_WHAT TO DO:_
In the entries that follow, find every line containing "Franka" and copy it.

[Items from a dataset]
****************************************
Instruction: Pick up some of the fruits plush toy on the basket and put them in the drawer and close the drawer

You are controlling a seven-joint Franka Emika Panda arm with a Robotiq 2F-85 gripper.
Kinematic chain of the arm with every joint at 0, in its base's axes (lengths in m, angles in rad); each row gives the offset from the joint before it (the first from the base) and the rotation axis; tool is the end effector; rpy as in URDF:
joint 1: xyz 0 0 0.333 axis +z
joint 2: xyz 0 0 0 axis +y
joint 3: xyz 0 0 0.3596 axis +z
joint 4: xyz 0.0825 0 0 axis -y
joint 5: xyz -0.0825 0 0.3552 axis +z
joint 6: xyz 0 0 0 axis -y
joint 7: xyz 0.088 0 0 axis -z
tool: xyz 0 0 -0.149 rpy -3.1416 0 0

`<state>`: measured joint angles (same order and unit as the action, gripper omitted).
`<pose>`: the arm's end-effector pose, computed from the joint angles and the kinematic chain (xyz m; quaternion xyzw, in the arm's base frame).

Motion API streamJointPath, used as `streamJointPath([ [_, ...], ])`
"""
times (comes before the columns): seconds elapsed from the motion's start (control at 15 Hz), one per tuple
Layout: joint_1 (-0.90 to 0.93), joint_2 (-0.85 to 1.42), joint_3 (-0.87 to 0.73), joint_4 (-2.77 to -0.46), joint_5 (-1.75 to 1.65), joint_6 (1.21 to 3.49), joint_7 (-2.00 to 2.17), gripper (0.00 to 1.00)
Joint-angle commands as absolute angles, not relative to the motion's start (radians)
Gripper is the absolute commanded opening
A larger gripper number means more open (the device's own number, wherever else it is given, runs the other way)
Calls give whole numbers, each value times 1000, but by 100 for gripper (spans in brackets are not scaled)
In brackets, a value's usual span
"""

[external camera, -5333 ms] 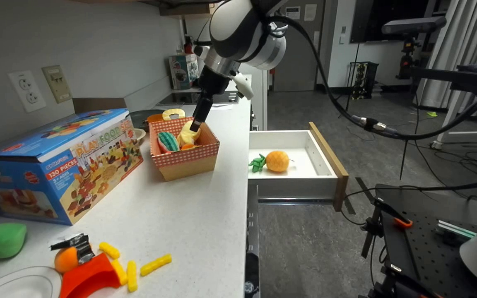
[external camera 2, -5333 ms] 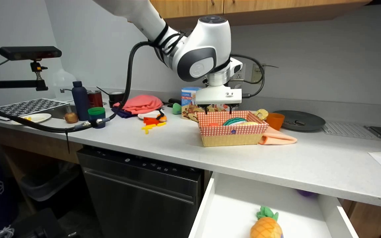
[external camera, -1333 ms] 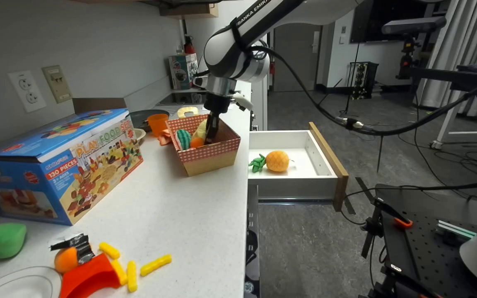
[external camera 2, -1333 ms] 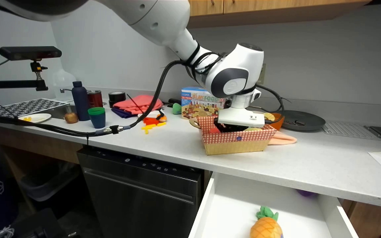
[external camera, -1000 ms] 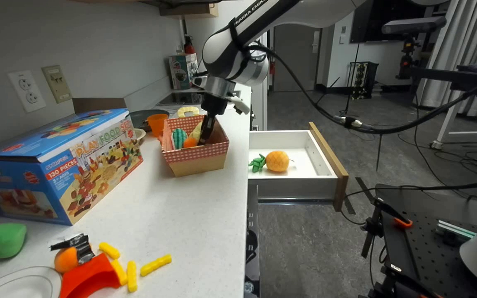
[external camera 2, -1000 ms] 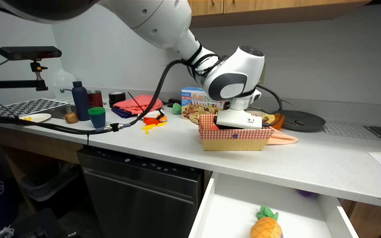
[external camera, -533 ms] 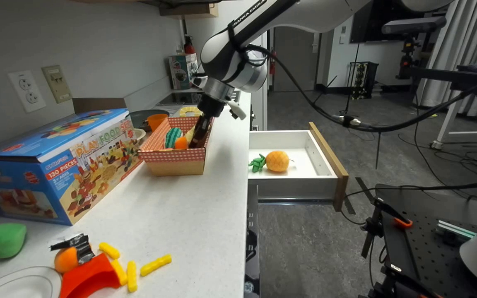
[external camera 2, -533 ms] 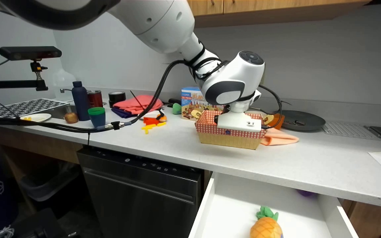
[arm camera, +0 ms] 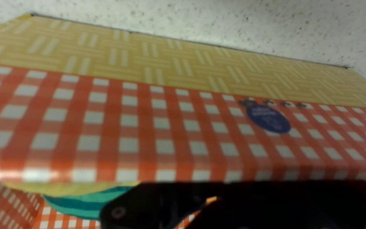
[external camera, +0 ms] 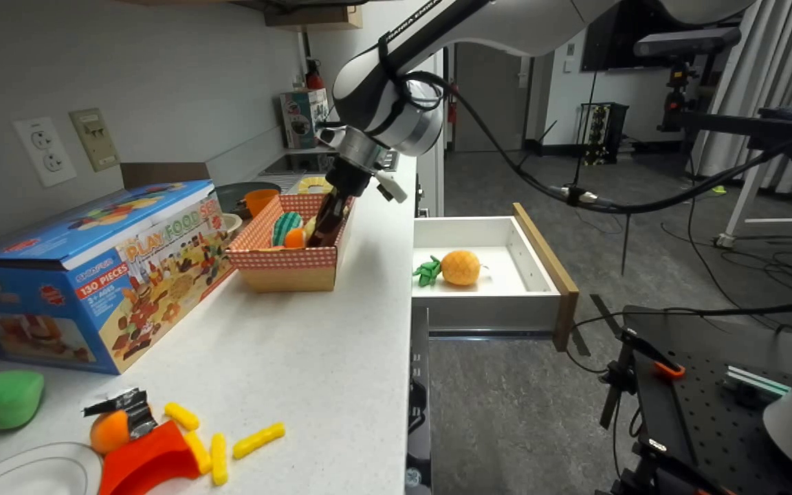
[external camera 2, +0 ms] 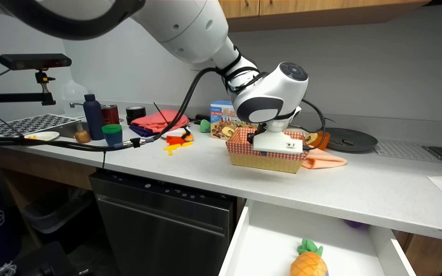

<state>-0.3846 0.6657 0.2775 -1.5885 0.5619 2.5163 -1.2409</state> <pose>0.7327 -0.1072 0.3012 -0.9078 -0.2968 -0.2653 0.1321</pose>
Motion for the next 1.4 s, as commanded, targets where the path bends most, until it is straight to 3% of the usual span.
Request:
streamJointPath([
  [0.0,-412,702,314,-1541,637,2510,-1346,0],
  [1.07,-376,745,291,-1455,1120,2561,-1893,0],
  [1.13,-363,740,272,-1459,1135,2566,-1900,26],
  [1.2,-386,542,274,-1632,1178,2563,-1924,27],
  [1.33,-348,497,228,-1645,1185,2574,-1899,41],
])
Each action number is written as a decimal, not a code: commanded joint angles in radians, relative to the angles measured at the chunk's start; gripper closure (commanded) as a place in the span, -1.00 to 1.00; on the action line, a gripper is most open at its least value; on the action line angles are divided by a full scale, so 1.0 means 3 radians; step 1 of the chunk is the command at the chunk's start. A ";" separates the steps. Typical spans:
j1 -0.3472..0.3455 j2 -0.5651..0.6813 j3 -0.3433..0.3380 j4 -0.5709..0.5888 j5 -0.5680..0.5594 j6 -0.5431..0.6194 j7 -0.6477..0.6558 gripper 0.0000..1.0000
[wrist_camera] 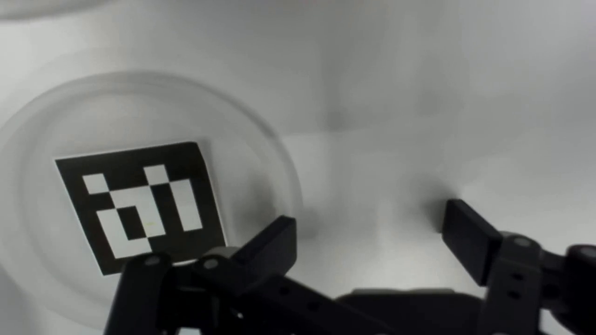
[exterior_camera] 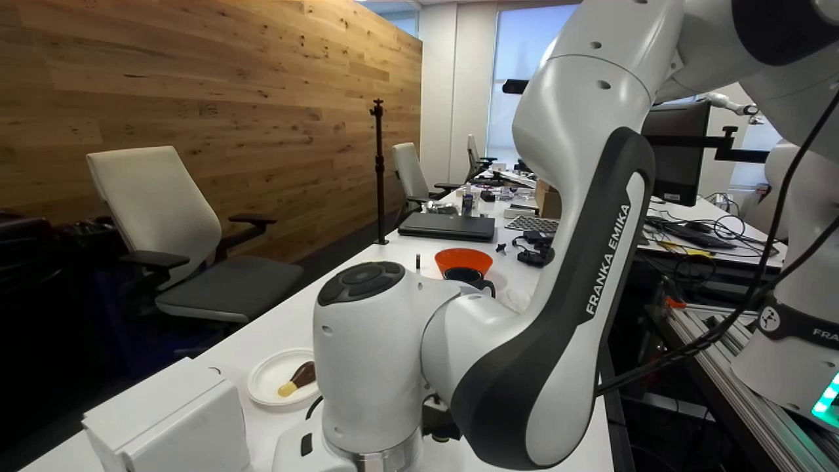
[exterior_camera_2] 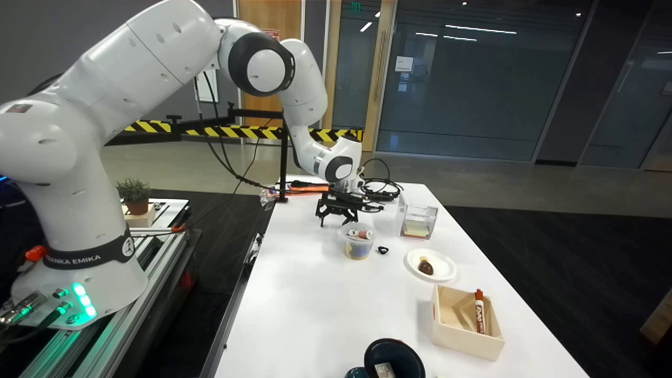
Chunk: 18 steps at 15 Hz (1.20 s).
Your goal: Put the lid on the clear bowl.
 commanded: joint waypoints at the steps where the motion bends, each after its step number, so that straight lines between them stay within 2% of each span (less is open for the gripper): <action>1: 0.0051 0.0093 -0.0042 0.0140 -0.0119 -0.0023 -0.0017 -0.17; 4: 0.0061 0.0084 -0.0027 0.0142 -0.0107 -0.0069 -0.0024 0.20; 9: 0.0034 0.0092 0.0010 0.0149 -0.0071 -0.0091 -0.0054 0.96; 17: 0.0023 0.0104 0.0024 0.0151 -0.0046 -0.0037 -0.0027 1.00; 18: -0.0018 -0.0049 0.0068 0.0053 -0.0010 -0.0087 -0.0027 1.00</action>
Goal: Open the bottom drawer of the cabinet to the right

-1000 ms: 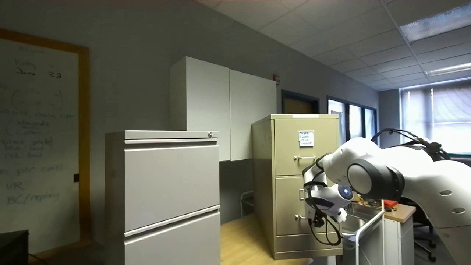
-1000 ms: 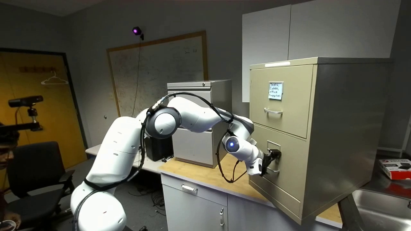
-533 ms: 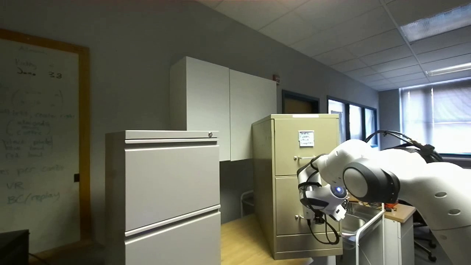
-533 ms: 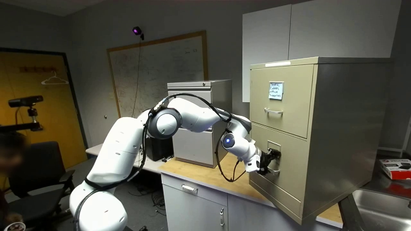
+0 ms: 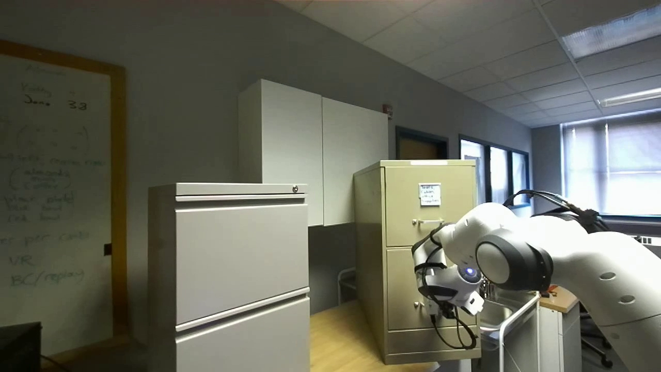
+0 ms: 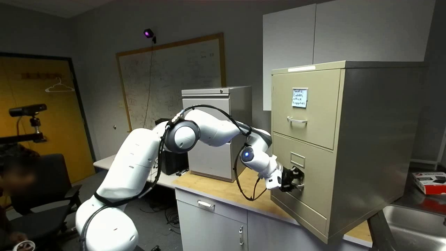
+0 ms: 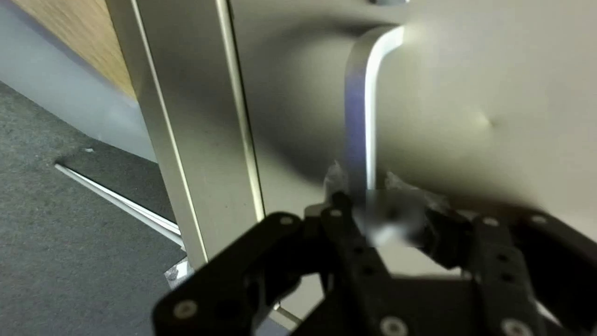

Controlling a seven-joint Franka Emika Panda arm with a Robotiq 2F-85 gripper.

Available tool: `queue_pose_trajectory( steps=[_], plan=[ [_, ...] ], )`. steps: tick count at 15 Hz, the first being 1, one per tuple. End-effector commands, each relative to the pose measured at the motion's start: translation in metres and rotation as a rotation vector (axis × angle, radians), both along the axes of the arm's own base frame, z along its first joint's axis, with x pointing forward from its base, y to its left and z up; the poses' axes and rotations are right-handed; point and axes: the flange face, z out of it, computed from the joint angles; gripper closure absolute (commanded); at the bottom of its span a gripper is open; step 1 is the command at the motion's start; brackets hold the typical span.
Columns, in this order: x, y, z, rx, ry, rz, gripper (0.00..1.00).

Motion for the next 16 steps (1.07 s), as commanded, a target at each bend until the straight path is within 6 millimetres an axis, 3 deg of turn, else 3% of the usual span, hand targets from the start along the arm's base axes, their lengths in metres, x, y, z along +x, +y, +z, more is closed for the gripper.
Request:
queue_pose_trajectory(
  steps=[1,6,9,11,12,16],
  plan=[
    [0.036,-0.011,-0.007,-0.023,-0.041,0.044,0.88],
    [0.037,-0.006,-0.009,-0.071,0.011,0.068,0.9],
    [0.011,-0.007,-0.023,-0.048,0.102,0.188,0.92],
    [-0.002,-0.023,-0.038,0.021,0.123,0.274,1.0],
    [-0.01,-0.03,-0.037,0.048,0.123,0.299,0.95],
    [-0.044,-0.049,-0.03,0.237,0.119,0.363,0.96]
  ],
)
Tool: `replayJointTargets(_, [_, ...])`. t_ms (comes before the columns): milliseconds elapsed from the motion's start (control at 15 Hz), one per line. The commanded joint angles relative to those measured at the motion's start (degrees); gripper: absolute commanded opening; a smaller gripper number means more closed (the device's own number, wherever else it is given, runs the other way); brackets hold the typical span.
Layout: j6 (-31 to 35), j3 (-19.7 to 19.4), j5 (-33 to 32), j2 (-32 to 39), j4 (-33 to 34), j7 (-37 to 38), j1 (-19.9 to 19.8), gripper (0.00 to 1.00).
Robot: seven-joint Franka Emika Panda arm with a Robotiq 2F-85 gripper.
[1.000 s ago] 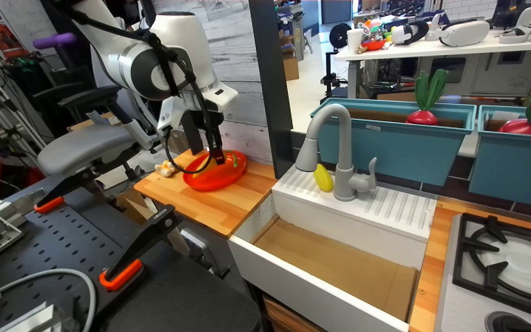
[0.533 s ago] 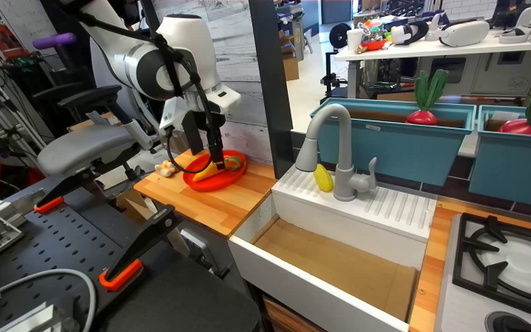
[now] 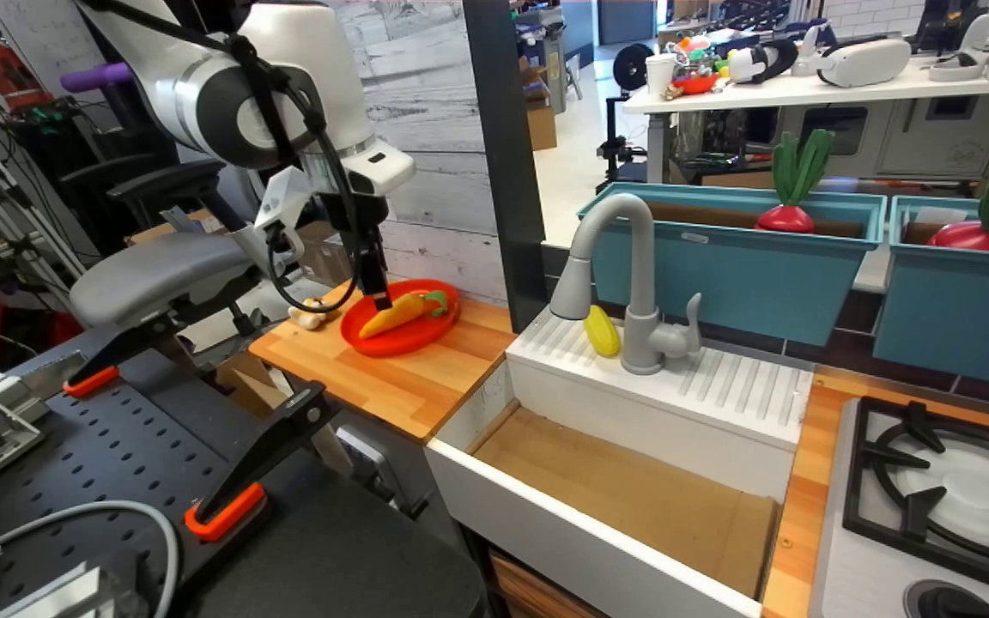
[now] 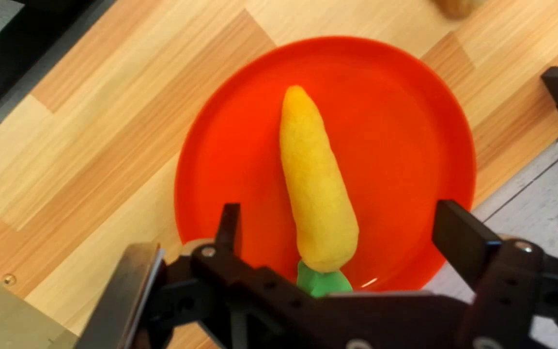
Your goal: Put the toy carrot on the red plate
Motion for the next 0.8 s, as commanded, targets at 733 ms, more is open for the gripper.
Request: replayJointTargets(733, [1.6, -0.9, 1.1, -3.0, -4.6, -1.1, 1.3, 1.0])
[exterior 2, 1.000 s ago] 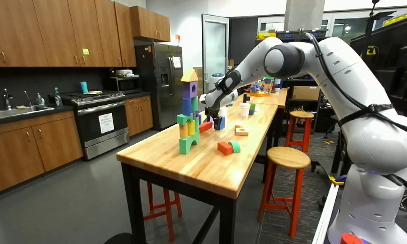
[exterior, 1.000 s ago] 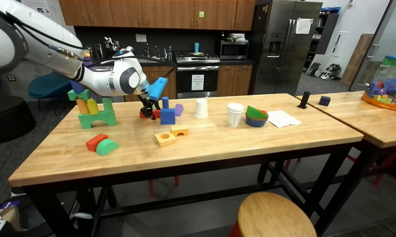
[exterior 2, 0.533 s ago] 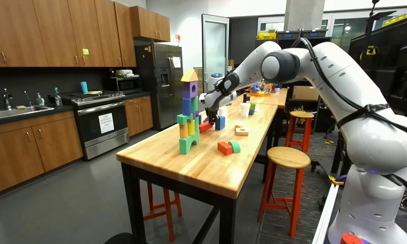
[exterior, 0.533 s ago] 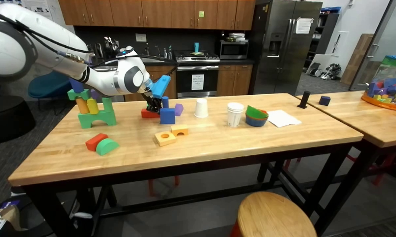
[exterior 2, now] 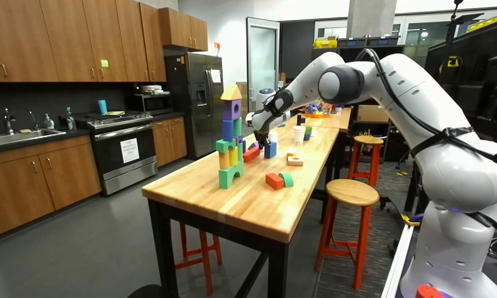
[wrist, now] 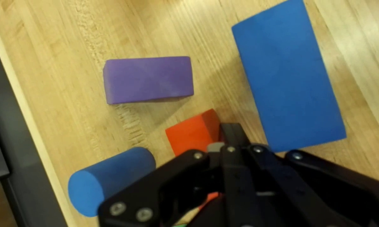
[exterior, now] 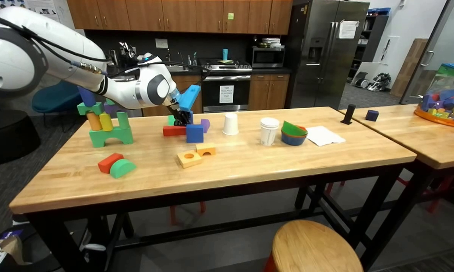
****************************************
_ANSWER TO THE EXERCISE:_
You are controlling a seven-joint Franka Emika Panda arm with a Robotiq 2F-85 gripper.
Controlling a seven-joint Franka Emika Panda arm with a Robotiq 2F-85 gripper.
Robot: seven-joint Franka Emika Panda arm with a Robotiq 2F-85 gripper.

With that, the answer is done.